The words delivered by Mohagher Iqbal at the Titayan 2 conference in Davao City last August 19 should serve as a wake-up call — not just for policymakers in Manila, but for every Filipino who values peace in Mindanao.
The Moro Islamic Liberation Front (MILF) has made its position crystal clear: the Comprehensive Agreement on the Bangsamoro (CAB) is the only formula to resolve the Bangsamoro question. It is not a suggestion, not a flexible guideline, but a binding commitment painstakingly negotiated and signed in good faith. For more than a decade, across three presidencies, both parties have made historic gains under the CAB — the Bangsamoro Organic Law, the establishment of the parliamentary BARMM, and the decommissioning of thousands of combatants.

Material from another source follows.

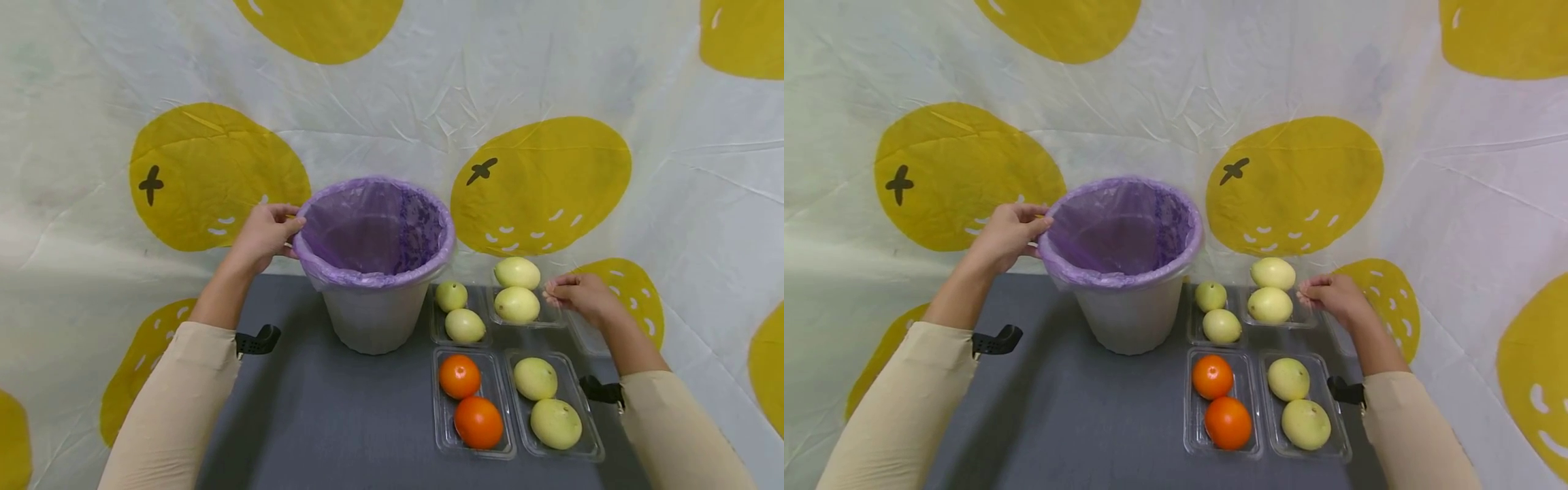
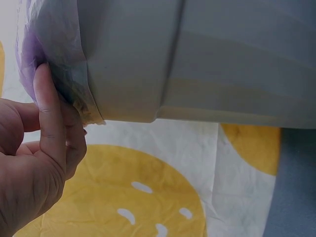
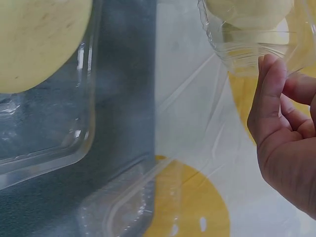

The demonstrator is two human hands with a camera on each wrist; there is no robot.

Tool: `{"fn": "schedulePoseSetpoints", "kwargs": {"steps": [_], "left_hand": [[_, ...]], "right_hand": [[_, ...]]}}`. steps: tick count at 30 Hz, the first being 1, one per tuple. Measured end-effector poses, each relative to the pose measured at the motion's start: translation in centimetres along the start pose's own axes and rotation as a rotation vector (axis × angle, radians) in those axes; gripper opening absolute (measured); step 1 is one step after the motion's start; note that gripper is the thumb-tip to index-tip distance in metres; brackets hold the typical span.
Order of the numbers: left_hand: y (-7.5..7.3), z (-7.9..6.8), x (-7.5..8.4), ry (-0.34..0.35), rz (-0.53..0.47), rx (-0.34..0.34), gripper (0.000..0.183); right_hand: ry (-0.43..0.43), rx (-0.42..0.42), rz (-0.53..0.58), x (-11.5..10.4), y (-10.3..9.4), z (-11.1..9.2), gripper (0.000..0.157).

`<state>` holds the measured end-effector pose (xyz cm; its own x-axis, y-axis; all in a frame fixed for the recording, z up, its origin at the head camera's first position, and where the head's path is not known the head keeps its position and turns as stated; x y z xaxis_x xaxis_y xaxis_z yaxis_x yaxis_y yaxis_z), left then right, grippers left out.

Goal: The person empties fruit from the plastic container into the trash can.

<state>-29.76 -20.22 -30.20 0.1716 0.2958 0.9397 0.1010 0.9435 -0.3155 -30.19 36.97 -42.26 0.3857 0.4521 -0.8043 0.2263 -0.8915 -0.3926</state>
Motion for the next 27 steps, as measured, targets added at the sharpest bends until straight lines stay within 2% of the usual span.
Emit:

Yet today, this hard-won peace is being placed at risk — not by the Bangsamoro people, but by the very government that pledged to honor its commitments. The unilateral removal of Chief Minister Al Haj Murad Ebrahim earlier this year and the selective appointment of BTA members outside the MILF-endorsed list constitute nothing less than a betrayal of the agreement. This is not leadership; it is political maneuvering disguised as governance.
Let us be blunt: tampering with the leadership of the BARMM in the middle of transition is a reckless gamble. It erodes trust, weakens institutions, and fuels suspicion that Malacañang is more interested in control than in partnership. Divide-and-rule tactics may have worked in the past, but in the Bangsamoro context, they are recipes for disaster.
The suspension of the MILF’s final phase of decommissioning should not surprise anyone. Commitments on amnesty, socio-economic packages, camp transformation, and transitional justice have been left hanging. How can one expect former combatants to fully lay down arms when the government itself refuses to honor parallel obligations? Trust, once broken, cannot be demanded back — it must be earned.
As the October 13 parliamentary elections approach, the stakes could not be higher. This is not merely about seats in parliament. It is about preserving the legitimacy of the Bangsamoro government, the credibility of the peace process, and the democratic right of the Moro people to chart their own future. The MILF’s willingness to compete in open elections is a powerful signal of its commitment to peaceful struggle. The least the national government can do is to guarantee that these elections are clean, honest, and free from interference.
The Bangsamoro peace process is not a gift from the state; it is a product of decades of blood, sacrifice, and dialogue. To undermine it now is to invite a dangerous unraveling of what Mindanao has painfully built.
The message is simple and urgent: Honor the CAB. Stop the shortcuts. End the political games. Only then can peace in the Bangsamoro truly endure.